Activation Functions

Posted on 2024-01-25 Edited on 2025-01-10 In Computer Science Views:

Sources:

Stanford CS231, Lecture 6

Notations

Suppose the input value of a neoron is \(x\), the neoron is saturated when the ablolute value \(|x|\)is too large.
The term gradient, altough whose original meaning is the set of all partial derivatives of a multivariate function, can refer to derivative when the function is univariate, and it can also refer to partial derivative when the function is multivariate.

TLDR

Use ReLU. Be careful with your learning rates
Try out Leaky ReLU / Maxout / ELU
Try out tanh but don't expect much
Don't use sigmoid

Sigmoid

The sigmoid function is often denoted as \(\sigma(\cdot)\), \[ \sigma(x)=1 /\left(1+e^{-x}\right) . \] The range of the sigmoid function is (0,1).

Disadvantage:

it's zero-centered.
It kills gradients when saturated. You can see the figure that when \(|x|=10\), the gradient is alomost 0.

Derivative of sigmoid

The deraivative of sigmoid is: \[ \begin{aligned} \frac{d\sigma(x)}{dx} & = \frac{d}{dx} \left( \frac{1}{1 + e^{-x}} \right) \\ & = \frac{d}{dx} \left(1 + e^{-x}\right)^{-1} \\ & = -1 \cdot \left(1 + e^{-x}\right)^{-2} \cdot \frac{d}{dx}\left(1 + e^{-x}\right) \\ & = -1 \cdot \left(1 + e^{-x}\right)^{-2} \cdot (-e^{-x}) \\ & = \frac{e^{-x}}{\left(1 + e^{-x}\right)^2} \\ & = \sigma(x) \cdot (1 - \sigma(x)) \end{aligned} \] The range of the deraivative of sigmoid function is (0,0.25].

Code

import torch

def sigmoid(x):
    sigmoid.__name__ = "sigmoid(x)"
    return 1 / (1 + torch.exp(-x))
def sigmoid_derivative(x):
    '''
    The first-order derivative of `sigmoid(x)` with respect to x.
    '''
    sigmoid_derivative.__name__ = "first-order derivative of `sigmoid(x)`"
    s = sigmoid(x)
    return s * (1 - s)

Drawback: vanishing gradient

Drawback:

When x = 10 or x = 10, the gradient tends to be zero.
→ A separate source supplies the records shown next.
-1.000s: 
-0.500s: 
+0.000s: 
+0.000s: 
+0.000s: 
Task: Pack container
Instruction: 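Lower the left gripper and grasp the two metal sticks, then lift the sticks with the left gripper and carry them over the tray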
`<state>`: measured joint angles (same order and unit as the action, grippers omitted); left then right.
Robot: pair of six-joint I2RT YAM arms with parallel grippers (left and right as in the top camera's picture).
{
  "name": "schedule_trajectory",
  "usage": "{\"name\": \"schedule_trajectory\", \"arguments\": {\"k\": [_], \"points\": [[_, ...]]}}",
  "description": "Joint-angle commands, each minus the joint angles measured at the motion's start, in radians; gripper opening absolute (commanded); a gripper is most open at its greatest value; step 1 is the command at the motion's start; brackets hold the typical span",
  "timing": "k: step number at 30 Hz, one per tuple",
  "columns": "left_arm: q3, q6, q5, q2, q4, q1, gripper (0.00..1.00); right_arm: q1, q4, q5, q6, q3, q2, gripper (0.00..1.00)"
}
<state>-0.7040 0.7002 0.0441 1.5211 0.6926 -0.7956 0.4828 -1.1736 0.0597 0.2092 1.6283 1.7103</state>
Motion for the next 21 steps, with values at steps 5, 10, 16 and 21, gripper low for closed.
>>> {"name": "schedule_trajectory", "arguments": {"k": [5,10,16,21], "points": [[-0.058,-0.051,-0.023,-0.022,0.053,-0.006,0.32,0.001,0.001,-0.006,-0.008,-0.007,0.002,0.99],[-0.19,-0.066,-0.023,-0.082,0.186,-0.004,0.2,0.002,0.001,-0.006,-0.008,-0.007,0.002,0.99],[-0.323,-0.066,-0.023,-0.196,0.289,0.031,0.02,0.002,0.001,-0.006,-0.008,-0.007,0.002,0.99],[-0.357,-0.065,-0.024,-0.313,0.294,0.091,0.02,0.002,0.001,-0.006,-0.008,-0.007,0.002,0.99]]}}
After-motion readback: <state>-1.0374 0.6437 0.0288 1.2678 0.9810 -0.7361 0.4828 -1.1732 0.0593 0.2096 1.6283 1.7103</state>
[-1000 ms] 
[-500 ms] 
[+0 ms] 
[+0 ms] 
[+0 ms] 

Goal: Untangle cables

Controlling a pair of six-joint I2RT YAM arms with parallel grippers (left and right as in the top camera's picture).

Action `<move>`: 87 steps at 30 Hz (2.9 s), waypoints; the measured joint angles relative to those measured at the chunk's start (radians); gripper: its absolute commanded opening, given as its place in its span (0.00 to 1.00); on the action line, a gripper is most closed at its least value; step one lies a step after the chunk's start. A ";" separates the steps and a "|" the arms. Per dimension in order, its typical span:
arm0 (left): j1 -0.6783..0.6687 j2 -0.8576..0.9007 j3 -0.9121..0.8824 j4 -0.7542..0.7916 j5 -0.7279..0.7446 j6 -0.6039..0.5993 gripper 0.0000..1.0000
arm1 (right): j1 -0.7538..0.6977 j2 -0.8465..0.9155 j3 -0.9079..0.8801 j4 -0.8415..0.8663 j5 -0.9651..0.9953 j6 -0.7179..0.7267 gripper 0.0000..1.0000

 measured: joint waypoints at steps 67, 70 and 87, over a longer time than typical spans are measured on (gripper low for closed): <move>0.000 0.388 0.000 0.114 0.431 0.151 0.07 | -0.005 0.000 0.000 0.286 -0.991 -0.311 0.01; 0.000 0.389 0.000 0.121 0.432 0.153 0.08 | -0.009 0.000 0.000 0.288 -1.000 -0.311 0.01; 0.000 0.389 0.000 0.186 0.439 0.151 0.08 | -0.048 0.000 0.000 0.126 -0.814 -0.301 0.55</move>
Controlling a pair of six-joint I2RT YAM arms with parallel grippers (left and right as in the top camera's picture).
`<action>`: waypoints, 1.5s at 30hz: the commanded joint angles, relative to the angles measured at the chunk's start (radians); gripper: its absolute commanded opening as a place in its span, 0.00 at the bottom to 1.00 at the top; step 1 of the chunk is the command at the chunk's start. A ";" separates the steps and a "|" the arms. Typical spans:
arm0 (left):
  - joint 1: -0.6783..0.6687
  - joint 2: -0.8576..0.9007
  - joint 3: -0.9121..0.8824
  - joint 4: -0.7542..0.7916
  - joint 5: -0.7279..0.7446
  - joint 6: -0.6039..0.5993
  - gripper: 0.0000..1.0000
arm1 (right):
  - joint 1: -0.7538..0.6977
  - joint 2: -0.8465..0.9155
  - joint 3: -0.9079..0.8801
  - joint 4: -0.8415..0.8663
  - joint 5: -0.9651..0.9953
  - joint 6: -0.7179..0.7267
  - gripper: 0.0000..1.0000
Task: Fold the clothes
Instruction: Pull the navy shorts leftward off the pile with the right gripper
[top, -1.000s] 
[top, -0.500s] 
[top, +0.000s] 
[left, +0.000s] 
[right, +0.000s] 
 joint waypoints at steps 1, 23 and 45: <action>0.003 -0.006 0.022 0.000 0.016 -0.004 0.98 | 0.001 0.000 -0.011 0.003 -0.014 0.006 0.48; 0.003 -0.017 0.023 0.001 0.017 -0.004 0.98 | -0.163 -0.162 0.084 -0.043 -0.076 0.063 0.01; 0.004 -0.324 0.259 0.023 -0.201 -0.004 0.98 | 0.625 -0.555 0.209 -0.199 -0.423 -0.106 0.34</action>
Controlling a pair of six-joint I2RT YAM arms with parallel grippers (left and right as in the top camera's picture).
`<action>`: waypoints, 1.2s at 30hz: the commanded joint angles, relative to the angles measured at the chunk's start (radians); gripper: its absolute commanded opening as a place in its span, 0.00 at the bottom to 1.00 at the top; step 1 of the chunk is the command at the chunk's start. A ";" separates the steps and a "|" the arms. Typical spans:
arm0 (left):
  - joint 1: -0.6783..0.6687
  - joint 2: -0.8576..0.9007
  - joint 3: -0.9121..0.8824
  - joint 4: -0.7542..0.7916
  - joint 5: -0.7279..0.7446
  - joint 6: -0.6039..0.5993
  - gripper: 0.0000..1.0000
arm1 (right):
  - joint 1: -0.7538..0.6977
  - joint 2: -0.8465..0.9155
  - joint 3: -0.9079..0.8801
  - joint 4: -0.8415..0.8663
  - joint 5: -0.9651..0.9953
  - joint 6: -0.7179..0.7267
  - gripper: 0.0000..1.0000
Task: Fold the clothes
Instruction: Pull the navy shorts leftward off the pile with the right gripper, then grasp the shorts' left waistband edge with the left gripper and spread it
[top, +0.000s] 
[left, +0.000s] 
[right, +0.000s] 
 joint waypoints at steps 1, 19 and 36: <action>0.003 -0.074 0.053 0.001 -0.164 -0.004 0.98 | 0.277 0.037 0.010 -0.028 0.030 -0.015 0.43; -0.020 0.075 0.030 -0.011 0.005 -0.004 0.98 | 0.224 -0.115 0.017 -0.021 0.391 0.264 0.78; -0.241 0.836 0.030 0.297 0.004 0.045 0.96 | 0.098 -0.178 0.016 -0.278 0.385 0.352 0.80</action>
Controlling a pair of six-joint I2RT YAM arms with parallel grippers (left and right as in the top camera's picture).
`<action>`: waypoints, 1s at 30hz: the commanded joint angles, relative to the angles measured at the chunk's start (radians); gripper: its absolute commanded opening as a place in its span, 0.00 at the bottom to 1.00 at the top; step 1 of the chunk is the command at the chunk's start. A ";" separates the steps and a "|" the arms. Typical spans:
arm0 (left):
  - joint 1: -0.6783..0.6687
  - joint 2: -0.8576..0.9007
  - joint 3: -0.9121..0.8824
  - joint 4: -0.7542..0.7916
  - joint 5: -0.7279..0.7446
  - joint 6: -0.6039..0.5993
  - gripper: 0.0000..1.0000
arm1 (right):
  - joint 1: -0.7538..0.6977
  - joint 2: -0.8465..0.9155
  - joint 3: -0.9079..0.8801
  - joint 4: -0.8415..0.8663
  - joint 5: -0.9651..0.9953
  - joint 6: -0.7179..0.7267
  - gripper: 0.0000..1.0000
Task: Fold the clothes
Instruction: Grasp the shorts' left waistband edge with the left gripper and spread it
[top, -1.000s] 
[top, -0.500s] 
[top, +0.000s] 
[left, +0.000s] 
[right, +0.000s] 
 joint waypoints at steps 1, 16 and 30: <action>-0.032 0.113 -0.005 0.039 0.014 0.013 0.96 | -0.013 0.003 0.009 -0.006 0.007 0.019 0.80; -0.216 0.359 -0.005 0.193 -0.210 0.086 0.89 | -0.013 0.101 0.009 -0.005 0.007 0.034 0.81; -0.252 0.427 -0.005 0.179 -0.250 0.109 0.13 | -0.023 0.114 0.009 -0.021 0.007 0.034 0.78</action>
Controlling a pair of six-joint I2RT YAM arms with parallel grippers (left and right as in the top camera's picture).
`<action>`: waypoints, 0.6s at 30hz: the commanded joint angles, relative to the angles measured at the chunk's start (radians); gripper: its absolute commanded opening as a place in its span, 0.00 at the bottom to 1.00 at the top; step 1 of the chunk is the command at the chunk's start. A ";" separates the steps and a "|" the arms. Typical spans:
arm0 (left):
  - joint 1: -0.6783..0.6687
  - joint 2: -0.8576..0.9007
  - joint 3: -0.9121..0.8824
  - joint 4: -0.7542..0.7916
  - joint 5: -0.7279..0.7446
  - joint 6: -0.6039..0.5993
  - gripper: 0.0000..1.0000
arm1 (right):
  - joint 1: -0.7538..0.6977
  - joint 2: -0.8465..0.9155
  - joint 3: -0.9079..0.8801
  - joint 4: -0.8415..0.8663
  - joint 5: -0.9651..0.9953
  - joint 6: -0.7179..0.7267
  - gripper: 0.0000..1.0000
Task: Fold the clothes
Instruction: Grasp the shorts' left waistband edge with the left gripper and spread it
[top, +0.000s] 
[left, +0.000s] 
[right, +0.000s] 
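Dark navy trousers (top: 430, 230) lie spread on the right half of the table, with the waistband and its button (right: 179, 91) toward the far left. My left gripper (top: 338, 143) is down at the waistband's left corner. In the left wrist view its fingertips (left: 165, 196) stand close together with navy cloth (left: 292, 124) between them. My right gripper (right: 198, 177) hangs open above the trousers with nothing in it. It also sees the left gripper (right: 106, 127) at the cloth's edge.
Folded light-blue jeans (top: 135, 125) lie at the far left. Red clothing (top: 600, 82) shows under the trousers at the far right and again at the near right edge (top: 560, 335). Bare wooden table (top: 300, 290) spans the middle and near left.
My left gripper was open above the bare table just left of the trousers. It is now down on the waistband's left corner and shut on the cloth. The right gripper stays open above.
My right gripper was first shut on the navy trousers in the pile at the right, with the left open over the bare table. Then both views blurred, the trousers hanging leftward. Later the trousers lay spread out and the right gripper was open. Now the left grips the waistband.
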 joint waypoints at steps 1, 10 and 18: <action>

Therefore, sigmoid "kill off" the gradients when |x| is large.

Drawback: not zero-centered

Source

Say the input the sigmoid is \(f(\sum_ i w_ix_i) + b\): \[ \begin{gathered} \frac{d f}{d w_i}=x_i \\ \frac{d L}{d w_i}=\frac{d L}{d f} \frac{d f}{d w_i}=\frac{d L}{d f} x_i \end{gathered} \] where \(L\) is sigmoid function.

Since \(\frac{d L}{d f} \in (0,0.25]\), \(\frac{d L}{d f} > 0\), and the gradient \(\frac{d L}{d w_i}\) always has the same sign as \(x_i\).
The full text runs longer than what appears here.